A fee_per_period field on LoanParams adds a flat amount per period to each Installment.payment. It models the modern French tableau d’amortissement convention of pricing assurance emprunteur as taux × original_principal paid as a flat amount per month.

loan = LoanParams(
    principal=Decimal("10000"),
    annual_rate=Decimal("5"),
    term_months=12,
    payment_rounding=PaymentRounding.ROUND_HALF_UP,
    interest_rounding=PaymentRounding.ROUND_HALF_UP,
    fee_per_period=Decimal("2.92"),  # MoneyVox 0.35% assurance / 12
)
print(periodic_payment(loan))         # Decimal("856.07") — pure P+I
sched = amortization_schedule(loan)
print(sched[1].payment)               # Decimal("858.99") — gross mensualité
print(sched[1].fee)                   # Decimal("2.92")
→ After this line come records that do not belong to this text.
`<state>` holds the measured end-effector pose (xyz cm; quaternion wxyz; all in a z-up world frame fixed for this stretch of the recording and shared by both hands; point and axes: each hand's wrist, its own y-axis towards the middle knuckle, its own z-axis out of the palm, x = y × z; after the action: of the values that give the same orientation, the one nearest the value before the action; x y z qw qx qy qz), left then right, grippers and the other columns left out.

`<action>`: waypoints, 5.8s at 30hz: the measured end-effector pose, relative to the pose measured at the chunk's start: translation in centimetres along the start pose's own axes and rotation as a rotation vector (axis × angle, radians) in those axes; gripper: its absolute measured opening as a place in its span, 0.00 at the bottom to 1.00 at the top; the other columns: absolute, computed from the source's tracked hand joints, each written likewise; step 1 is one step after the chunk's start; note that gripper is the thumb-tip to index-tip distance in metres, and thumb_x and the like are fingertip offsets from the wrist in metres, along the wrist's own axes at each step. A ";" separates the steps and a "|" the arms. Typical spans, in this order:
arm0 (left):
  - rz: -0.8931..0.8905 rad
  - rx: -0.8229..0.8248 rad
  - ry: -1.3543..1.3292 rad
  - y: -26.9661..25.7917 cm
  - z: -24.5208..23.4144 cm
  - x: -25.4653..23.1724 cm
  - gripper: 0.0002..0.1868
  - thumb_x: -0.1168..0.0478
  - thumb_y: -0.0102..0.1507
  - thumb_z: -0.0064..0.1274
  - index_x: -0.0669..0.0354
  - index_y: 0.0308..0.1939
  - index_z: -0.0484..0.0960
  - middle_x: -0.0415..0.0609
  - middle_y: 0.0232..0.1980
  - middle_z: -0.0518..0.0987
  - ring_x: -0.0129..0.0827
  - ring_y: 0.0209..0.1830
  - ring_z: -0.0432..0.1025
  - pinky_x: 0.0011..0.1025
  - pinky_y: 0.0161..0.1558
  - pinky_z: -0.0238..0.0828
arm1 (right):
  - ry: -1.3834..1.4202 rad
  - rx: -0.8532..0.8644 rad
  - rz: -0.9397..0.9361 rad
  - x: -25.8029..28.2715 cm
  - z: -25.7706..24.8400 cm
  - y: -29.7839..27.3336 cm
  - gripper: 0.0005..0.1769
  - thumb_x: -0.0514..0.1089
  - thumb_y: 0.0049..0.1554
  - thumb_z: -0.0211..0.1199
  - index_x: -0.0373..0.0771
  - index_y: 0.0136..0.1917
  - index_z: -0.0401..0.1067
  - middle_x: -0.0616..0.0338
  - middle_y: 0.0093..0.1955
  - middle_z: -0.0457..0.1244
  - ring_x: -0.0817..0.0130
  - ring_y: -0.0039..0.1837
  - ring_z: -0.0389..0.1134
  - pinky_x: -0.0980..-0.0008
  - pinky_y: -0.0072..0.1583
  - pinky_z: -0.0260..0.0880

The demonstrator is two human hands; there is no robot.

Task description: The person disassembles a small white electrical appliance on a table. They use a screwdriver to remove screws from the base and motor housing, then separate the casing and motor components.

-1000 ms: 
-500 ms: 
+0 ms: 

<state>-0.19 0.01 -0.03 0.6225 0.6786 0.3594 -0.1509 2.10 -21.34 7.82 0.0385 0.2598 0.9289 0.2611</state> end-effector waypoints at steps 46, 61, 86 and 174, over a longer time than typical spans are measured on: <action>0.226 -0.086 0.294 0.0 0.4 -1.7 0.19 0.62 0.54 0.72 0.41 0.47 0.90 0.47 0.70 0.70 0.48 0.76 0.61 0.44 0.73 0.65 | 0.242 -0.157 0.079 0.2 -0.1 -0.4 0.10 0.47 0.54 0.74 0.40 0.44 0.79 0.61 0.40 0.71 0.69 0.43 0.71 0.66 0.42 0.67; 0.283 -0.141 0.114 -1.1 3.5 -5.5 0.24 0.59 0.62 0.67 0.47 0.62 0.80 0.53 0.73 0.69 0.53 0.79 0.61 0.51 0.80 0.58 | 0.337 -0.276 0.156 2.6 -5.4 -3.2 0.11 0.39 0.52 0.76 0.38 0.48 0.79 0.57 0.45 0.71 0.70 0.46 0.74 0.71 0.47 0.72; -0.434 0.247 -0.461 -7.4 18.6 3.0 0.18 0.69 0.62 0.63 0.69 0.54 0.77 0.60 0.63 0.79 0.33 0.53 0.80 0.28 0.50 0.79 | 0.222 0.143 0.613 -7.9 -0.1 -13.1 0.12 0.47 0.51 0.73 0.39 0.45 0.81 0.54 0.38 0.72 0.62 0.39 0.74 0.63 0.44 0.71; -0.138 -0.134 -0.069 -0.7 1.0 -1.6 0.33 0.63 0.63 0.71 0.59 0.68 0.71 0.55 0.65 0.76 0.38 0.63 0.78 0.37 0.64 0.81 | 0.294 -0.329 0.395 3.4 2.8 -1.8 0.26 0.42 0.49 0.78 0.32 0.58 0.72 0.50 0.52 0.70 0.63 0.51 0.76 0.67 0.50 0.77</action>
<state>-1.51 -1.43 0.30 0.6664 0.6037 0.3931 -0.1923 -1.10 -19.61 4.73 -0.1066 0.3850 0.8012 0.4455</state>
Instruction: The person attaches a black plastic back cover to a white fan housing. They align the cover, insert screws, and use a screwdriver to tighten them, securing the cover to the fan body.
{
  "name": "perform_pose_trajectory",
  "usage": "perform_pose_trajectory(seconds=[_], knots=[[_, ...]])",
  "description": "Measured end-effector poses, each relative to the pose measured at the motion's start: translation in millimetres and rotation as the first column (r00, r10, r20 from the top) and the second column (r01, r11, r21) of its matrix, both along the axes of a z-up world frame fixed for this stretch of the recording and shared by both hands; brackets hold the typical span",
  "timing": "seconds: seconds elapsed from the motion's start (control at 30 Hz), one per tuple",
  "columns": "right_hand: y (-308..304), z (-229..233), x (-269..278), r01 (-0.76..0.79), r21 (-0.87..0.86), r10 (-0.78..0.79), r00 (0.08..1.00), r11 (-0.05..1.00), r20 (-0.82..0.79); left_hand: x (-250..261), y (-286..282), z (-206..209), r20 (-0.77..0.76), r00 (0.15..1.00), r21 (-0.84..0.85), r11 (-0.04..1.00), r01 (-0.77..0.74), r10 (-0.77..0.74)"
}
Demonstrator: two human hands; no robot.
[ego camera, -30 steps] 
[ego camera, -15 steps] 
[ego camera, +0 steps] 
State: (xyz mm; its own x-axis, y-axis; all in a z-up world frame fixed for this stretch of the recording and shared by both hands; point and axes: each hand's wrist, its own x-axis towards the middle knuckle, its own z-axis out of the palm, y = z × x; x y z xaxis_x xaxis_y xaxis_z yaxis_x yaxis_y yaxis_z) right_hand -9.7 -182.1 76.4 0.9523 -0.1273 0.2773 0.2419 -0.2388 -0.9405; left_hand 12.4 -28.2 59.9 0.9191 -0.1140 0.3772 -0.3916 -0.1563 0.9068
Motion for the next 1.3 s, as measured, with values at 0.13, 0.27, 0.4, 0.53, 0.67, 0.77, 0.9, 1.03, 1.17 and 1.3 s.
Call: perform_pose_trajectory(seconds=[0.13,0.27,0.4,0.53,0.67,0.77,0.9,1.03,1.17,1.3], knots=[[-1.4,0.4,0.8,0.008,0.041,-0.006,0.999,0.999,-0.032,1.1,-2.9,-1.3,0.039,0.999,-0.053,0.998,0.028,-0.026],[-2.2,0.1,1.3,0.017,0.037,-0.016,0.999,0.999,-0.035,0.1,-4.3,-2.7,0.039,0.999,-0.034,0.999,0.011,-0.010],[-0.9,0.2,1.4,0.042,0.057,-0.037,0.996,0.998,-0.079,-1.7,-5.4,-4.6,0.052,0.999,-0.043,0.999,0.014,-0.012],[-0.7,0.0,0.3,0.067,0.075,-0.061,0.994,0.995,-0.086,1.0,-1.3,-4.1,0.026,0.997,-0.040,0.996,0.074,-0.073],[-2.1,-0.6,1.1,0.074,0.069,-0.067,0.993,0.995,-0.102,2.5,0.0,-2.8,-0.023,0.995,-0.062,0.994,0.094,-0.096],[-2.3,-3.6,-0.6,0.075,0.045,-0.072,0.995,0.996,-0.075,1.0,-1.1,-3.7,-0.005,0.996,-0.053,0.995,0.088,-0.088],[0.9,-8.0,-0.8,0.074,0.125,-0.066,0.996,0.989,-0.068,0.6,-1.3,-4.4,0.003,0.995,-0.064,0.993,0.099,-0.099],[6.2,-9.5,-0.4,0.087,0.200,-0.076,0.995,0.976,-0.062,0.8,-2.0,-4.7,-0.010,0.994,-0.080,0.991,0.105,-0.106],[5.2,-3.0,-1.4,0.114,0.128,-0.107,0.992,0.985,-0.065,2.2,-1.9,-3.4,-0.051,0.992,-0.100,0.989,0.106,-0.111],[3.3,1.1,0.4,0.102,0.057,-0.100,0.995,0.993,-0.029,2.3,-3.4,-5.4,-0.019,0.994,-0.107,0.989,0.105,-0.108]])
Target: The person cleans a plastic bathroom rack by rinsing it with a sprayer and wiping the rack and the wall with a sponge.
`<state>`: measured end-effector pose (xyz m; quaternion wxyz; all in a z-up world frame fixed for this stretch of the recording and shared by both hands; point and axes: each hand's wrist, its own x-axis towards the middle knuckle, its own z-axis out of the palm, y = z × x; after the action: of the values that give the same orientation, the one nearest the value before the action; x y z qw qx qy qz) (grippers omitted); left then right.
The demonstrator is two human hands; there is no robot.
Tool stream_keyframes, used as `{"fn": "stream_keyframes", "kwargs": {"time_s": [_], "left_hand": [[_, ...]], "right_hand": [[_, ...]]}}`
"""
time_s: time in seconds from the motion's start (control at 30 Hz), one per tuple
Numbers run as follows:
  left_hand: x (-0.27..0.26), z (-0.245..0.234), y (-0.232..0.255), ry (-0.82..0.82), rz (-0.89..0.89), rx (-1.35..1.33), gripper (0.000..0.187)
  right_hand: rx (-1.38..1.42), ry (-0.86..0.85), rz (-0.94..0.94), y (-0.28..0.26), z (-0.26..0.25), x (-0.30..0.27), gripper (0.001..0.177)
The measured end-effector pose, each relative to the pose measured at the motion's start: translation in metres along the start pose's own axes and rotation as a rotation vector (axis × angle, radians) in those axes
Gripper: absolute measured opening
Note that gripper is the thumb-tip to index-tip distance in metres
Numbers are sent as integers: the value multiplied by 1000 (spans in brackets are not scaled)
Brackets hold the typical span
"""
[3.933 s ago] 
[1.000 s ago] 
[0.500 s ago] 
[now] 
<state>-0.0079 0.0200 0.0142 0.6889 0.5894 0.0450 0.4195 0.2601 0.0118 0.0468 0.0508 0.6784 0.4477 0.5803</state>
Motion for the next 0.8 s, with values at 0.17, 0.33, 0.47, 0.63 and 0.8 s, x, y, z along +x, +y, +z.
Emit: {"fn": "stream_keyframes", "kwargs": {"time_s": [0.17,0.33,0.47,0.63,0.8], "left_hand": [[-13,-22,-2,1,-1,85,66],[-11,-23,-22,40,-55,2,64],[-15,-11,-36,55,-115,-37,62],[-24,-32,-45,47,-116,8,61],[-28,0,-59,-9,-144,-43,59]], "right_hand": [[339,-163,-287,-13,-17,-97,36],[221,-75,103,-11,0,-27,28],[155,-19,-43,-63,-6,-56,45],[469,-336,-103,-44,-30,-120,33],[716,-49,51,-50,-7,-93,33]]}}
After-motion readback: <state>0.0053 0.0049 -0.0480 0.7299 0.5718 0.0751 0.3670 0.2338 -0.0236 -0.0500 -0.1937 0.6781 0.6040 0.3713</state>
The closed-form periodic_payment(loan) continues to return the actuarially-pure interest+principal value; the fee rides on top in Installment.payment, with Installment.fee exposing the loading separately.

Command line

# Just the periodic payment
mortgagemath payment --principal 131250 --rate 4.25 --term-months 360

# Full schedule as table (default), CSV, or JSON
mortgagemath schedule --principal 131250 --rate 4.25 --term-months 360 \
    --format csv > schedule.csv

# ARM with rate change at month 61
mortgagemath schedule --principal 200000 --rate 5.7 --term-months 360 \
    --payment-rounding ROUND_HALF_UP --interest-rounding ROUND_HALF_UP \
    --rate-change 61:7.2 --format json

# FHLBB 1935 Plan A — pinned payment with final-row trueup
mortgagemath schedule --principal 3000 --rate 6 --term-months 139 \
    --payment-rounding ROUND_HALF_UP --interest-rounding ROUND_HALF_UP \
    --balance-tracking carry_precision --payment-override 30 --format table

# Fee-loaded French assurance schedule
mortgagemath schedule --principal 10000 --rate 5 --term-months 12 \
    --payment-rounding ROUND_HALF_UP --interest-rounding ROUND_HALF_UP \
    --fee-per-period 2.92 --format table

mortgagemath --help and mortgagemath <subcommand> --help document the full flag surface.